[Material for this task — start]
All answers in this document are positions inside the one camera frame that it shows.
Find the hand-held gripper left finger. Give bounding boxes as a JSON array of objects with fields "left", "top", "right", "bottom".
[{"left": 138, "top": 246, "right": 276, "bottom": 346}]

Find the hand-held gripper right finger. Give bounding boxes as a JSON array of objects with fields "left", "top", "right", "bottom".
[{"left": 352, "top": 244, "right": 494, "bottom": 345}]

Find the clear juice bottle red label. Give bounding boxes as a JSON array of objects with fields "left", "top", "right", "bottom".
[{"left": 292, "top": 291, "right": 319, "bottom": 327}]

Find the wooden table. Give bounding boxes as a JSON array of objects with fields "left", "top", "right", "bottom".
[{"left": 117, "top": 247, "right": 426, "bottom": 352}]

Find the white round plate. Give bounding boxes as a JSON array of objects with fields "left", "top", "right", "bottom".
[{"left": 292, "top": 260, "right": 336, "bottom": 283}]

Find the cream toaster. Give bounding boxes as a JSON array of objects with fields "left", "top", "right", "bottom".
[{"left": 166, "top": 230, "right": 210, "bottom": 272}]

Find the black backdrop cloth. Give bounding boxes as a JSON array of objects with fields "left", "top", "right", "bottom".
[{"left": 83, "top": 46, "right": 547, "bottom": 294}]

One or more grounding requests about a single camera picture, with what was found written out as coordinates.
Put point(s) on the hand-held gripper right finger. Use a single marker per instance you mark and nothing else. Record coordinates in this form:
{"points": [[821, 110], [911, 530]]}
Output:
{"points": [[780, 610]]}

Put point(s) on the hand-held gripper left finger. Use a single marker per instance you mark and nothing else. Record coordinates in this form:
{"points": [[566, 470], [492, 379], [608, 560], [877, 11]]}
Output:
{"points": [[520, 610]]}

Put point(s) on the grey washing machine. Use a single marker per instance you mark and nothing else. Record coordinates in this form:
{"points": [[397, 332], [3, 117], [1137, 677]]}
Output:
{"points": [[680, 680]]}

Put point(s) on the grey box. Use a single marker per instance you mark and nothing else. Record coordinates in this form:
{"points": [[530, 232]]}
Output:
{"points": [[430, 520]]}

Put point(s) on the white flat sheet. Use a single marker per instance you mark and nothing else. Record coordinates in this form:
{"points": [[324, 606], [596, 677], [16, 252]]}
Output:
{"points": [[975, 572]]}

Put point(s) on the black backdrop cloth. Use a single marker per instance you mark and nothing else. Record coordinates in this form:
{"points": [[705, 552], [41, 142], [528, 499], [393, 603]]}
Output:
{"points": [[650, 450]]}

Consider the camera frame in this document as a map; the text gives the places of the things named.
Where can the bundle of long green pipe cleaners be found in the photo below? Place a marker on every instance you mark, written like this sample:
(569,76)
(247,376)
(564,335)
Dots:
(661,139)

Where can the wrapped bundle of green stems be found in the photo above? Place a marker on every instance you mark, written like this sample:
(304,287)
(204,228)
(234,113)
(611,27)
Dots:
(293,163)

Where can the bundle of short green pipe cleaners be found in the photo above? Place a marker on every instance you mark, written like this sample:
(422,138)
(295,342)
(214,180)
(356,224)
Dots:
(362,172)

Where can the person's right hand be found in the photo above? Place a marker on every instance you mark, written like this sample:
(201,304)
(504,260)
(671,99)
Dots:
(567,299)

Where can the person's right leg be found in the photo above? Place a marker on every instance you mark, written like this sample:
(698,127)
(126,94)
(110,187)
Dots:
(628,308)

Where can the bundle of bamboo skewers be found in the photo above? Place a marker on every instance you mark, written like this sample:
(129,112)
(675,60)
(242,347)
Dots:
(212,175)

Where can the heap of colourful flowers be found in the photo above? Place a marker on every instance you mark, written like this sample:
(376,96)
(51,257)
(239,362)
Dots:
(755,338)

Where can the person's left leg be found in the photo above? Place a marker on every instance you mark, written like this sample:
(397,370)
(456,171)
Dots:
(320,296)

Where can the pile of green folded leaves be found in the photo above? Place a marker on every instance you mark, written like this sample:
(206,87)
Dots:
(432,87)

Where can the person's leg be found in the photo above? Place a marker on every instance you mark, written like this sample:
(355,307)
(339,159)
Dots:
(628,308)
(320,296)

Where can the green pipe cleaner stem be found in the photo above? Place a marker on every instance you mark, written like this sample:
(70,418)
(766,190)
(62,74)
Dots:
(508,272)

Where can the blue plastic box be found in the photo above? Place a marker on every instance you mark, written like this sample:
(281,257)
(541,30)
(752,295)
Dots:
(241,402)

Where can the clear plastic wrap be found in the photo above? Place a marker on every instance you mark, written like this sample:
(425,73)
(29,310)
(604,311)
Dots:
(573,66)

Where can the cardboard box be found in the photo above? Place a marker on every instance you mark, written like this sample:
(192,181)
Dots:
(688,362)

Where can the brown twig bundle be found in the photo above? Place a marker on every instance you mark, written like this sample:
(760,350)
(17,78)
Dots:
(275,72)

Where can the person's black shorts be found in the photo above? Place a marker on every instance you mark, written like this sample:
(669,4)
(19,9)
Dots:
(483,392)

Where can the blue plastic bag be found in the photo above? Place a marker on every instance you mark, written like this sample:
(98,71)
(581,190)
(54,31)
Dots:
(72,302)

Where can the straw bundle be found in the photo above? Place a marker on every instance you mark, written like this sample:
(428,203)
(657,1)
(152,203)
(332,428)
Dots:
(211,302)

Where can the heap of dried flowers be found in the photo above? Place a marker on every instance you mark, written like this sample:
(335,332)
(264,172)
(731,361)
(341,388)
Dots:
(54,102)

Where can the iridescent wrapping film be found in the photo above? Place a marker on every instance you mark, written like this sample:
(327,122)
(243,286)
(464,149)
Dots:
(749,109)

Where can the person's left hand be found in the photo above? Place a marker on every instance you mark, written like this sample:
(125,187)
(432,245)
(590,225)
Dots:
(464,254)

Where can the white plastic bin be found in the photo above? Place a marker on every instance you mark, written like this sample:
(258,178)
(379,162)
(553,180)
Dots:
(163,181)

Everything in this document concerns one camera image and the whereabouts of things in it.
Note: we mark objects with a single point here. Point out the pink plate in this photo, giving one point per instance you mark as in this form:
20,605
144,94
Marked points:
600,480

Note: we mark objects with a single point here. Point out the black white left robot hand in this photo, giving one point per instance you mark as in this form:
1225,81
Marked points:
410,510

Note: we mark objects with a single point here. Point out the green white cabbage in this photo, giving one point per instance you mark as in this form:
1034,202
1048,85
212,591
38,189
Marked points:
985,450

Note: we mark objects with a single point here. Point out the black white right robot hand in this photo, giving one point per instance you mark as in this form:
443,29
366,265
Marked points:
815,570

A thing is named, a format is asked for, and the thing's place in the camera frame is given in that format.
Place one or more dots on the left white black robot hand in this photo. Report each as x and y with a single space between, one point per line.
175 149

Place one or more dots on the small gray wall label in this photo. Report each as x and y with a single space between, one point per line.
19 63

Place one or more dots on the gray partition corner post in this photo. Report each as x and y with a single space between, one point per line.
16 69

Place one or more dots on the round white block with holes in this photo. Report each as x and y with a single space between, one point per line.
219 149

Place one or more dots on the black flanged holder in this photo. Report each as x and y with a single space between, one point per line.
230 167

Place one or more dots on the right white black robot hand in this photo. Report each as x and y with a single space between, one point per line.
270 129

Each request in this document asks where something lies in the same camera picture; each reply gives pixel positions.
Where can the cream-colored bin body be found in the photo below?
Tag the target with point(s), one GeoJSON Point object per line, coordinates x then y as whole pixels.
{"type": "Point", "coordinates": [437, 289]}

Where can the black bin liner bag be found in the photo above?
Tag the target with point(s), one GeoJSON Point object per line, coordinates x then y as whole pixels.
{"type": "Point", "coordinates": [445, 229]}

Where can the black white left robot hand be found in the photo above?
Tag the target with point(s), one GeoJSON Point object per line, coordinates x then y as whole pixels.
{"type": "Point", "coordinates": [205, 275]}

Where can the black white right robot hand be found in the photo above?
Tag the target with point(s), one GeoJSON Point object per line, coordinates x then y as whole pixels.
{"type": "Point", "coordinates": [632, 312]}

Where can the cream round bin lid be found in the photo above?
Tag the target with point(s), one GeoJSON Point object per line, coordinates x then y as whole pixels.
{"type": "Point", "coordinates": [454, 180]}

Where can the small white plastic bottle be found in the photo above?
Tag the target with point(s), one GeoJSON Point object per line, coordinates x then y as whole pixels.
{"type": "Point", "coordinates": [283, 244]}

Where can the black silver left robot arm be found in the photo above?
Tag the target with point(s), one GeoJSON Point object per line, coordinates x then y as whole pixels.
[Material for this task — finish]
_Exercise details_.
Begin at the line above that has "Find the hand-held gripper right" and stop after the line that has "Put point(s) on the hand-held gripper left", copying each line exactly and adding nothing else.

_Final answer_.
Find the hand-held gripper right finger. Give bounding boxes as a JSON array of objects with fields "left", "top", "right", "bottom".
[{"left": 352, "top": 244, "right": 494, "bottom": 345}]

Find the clear juice bottle red label. Give bounding boxes as a JSON array of objects with fields "left", "top", "right", "bottom".
[{"left": 292, "top": 291, "right": 319, "bottom": 327}]

Find the wooden table. Give bounding boxes as a JSON array of objects with fields "left", "top", "right", "bottom".
[{"left": 117, "top": 247, "right": 426, "bottom": 352}]

Find the white round plate. Give bounding boxes as a JSON array of objects with fields "left", "top", "right", "bottom".
[{"left": 292, "top": 260, "right": 336, "bottom": 283}]

Find the cream toaster. Give bounding boxes as a JSON array of objects with fields "left", "top", "right", "bottom".
[{"left": 166, "top": 230, "right": 210, "bottom": 272}]

Find the black backdrop cloth. Give bounding boxes as a JSON array of objects with fields "left", "top", "right", "bottom".
[{"left": 83, "top": 46, "right": 547, "bottom": 294}]

One or more grounding requests about a single camera picture, with what was found written out as coordinates.
Put point(s) on the hand-held gripper right finger. Use a single marker per instance you mark and nothing else. Record coordinates in this form:
{"points": [[821, 110], [911, 530]]}
Output:
{"points": [[780, 610]]}

Put point(s) on the hand-held gripper left finger. Use a single marker per instance you mark and nothing else. Record coordinates in this form:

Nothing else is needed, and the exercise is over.